_TASK INSTRUCTIONS_. Reproduce the full listing as it stands. Images do not belong in the copy.

_COLLECTED MATERIAL_.
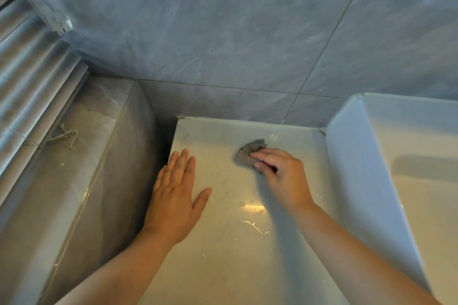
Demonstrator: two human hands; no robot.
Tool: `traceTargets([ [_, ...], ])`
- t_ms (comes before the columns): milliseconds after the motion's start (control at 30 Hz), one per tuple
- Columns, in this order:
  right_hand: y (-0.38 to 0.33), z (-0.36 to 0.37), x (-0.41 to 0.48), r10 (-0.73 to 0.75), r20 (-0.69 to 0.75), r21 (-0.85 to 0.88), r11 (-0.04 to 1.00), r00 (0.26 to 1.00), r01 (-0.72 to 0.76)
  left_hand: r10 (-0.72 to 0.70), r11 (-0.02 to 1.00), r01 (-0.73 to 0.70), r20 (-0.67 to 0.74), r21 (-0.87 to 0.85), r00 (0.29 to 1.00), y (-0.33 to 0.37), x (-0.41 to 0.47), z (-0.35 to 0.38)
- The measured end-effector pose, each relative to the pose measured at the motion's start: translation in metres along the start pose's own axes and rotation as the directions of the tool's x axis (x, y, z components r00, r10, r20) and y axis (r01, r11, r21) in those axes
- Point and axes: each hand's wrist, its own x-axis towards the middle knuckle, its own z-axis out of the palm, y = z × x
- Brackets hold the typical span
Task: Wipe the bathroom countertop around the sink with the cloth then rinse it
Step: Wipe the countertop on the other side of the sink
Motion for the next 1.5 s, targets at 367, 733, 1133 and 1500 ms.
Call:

_WRITTEN RESPONSE_.
Demonstrator: two human hands; no robot.
Tool: `traceTargets([ [_, ...], ])`
- t_ms (comes before the columns): milliseconds after the motion's start (control at 30 Hz), one per tuple
- Columns, in this order:
  right_hand: y (-0.38 to 0.33), z (-0.36 to 0.37), x (-0.41 to 0.48), r10 (-0.73 to 0.75), r20 (-0.69 to 0.75), r21 (-0.85 to 0.88), r11 (-0.04 to 1.00), r00 (0.26 to 1.00), r01 (-0.72 to 0.76)
  left_hand: r10 (-0.72 to 0.70), r11 (-0.02 to 1.00), r01 (-0.73 to 0.70), r20 (-0.67 to 0.74), r21 (-0.87 to 0.85), r00 (0.29 to 1.00), y (-0.33 to 0.37), x (-0.41 to 0.47), z (-0.35 to 0.38)
- The measured end-effector pose, each relative to the pose measured at the motion's start: translation in metres along the start pose's own axes and rotation as the directions of the tool's x axis (x, y, z components r00, r10, r20) and y axis (r01, r11, r21) in those axes
- Point and axes: each hand's wrist, its own x-axis towards the middle knuckle, its own z-axis out of the palm, y = z × x
- Brackets hold the typical span
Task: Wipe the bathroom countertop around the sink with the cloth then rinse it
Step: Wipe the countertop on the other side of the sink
Motion for the next 1.5 s, targets at 367, 733, 1133 and 1500 ms.
Call:

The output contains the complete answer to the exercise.